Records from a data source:

────

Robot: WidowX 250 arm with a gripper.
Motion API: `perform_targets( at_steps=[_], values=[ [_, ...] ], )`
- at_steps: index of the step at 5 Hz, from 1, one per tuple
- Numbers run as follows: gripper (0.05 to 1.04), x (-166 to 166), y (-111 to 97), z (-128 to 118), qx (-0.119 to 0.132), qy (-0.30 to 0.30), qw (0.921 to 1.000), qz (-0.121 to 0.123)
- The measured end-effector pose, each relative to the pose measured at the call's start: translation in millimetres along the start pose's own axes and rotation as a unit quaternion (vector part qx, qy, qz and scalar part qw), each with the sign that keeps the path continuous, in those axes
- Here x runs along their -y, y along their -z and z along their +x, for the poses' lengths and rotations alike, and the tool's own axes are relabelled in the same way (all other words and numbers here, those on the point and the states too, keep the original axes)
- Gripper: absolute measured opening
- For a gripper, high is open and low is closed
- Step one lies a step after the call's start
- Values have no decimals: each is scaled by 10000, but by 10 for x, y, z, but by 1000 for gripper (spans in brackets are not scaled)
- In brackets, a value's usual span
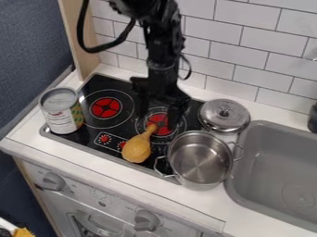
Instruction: Moved the brown object to the upper side of the burner
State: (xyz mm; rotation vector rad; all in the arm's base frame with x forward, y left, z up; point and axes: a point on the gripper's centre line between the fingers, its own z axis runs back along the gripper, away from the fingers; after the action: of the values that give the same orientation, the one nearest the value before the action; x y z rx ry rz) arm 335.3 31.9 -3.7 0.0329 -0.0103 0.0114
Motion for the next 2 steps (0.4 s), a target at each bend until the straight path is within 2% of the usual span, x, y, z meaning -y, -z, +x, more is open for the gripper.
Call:
perform_targets(
  at_steps=[2],
  values=[
    [1001,-62,191,-28,-134,-98,9998,115]
  ],
)
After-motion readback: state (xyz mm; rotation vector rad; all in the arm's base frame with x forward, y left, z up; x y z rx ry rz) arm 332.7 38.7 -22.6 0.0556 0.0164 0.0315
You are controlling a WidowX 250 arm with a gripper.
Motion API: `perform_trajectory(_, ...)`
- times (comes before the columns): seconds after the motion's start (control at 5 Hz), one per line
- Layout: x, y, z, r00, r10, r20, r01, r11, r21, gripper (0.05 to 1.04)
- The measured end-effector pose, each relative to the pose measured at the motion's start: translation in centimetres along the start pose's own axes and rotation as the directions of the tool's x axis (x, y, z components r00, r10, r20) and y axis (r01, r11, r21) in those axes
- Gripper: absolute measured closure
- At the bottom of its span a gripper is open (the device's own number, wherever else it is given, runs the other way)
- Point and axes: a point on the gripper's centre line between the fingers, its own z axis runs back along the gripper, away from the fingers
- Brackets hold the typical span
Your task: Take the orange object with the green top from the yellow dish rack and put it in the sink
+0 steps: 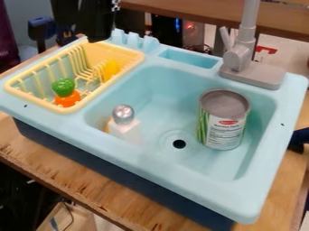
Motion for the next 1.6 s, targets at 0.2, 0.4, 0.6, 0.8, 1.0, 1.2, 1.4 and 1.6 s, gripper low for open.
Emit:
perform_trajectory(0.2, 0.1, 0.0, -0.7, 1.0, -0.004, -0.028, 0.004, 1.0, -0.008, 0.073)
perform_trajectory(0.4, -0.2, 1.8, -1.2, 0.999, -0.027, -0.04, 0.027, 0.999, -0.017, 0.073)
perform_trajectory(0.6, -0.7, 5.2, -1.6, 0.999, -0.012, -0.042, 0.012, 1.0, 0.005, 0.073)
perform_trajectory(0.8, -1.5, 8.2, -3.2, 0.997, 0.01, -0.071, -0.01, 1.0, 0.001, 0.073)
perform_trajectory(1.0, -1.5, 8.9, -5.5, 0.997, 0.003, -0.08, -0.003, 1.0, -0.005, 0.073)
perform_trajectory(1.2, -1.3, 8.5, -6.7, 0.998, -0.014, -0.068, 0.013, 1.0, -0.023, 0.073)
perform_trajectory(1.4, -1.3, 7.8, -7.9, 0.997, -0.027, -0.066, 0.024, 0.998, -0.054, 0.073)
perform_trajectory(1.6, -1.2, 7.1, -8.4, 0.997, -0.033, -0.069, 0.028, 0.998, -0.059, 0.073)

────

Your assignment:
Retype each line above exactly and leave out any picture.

Worked solution:
Robot: WidowX 250 arm with a gripper.
Motion API: `perform_targets( at_steps=[_], values=[ [_, ...] ], )`
- at_steps: index of the step at 5 Hz, from 1, one per tuple
- Numbers run as follows: gripper (0.05 to 1.04), x (-166 to 166), y (-111 to 97), z (-128 to 118), qx (-0.119 to 0.132), qy (-0.30 to 0.30), qw (0.921 to 1.000), qz (-0.121 to 0.123)
- The measured end-effector pose, each relative to the pose measured at the call's start: translation in millimetres along the start pose's own axes and rotation as a unit quaternion (vector part qx, qy, qz and scalar part qw), each with the sign that keeps the path continuous, in those axes
- Here x runs along their -y, y along their -z and z along their +x, for the poses' lengths and rotations alike, and the tool's own axes are relabelled in the same way (all other words and numbers here, those on the point and the states too, keep the original axes)
- Gripper: absolute measured opening
- For a gripper, high is open and low is closed
- Step one lies a step after the call's start
- Values have no decimals: each is scaled by 10000, but by 10 for x, y, z, but by 1000 for gripper (spans in brackets are not scaled)
- In brackets, a value's usual span
Instruction: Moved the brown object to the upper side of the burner
State: (xyz mm; rotation vector rad; all in the arm's base frame with x forward, y left, z up; point and axes: a point on the gripper's centre line between the fingers, its own z axis runs back along the gripper, away from the fingers; after the action: of the values that give the same orientation, the one nearest the value before the action; x y z rx ry rz) arm 335.3 31.9 -3.7 0.0329 -0.0103 0.0114
Motion for the next 2 steps (0.4 s), a target at each bend until the straight path is within 2% of the usual span, x, y, z meaning -y, -z, +x, more is open for the gripper.
Call:
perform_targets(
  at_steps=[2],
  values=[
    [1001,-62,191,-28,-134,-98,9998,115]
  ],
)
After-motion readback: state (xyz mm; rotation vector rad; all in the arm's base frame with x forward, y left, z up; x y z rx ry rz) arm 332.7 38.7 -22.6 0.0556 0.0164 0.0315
You are controlling a WidowX 250 arm with a gripper.
Motion API: `perform_trajectory(_, ...)`
- times (comes before the columns): seconds after the motion's start (control at 5 Hz), one per line
- Layout: x, y, z, r00, r10, r20, r01, r11, r21, gripper (0.05 to 1.04)
- The measured end-effector pose, each relative to the pose measured at the motion's start: translation in centimetres along the start pose's own axes and rotation as the directions of the tool's x axis (x, y, z components r00, r10, r20) and y axis (r01, r11, r21) in those axes
- Gripper: absolute measured closure
- At the bottom of its span a gripper is open (the device's own number, wherever else it is given, runs the other way)
- Point and axes: a point on the gripper's centre line between the fingers, its own z axis runs back along the gripper, away from the fingers
- Brackets hold the typical span
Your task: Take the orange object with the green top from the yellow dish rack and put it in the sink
+0 steps: 
Motion for the next 1.6 s, targets at 0.2, 0.4, 0.6, 0.8, 1.0, 1.2, 1.4 and 1.6 s, gripper low for open.
Emit:
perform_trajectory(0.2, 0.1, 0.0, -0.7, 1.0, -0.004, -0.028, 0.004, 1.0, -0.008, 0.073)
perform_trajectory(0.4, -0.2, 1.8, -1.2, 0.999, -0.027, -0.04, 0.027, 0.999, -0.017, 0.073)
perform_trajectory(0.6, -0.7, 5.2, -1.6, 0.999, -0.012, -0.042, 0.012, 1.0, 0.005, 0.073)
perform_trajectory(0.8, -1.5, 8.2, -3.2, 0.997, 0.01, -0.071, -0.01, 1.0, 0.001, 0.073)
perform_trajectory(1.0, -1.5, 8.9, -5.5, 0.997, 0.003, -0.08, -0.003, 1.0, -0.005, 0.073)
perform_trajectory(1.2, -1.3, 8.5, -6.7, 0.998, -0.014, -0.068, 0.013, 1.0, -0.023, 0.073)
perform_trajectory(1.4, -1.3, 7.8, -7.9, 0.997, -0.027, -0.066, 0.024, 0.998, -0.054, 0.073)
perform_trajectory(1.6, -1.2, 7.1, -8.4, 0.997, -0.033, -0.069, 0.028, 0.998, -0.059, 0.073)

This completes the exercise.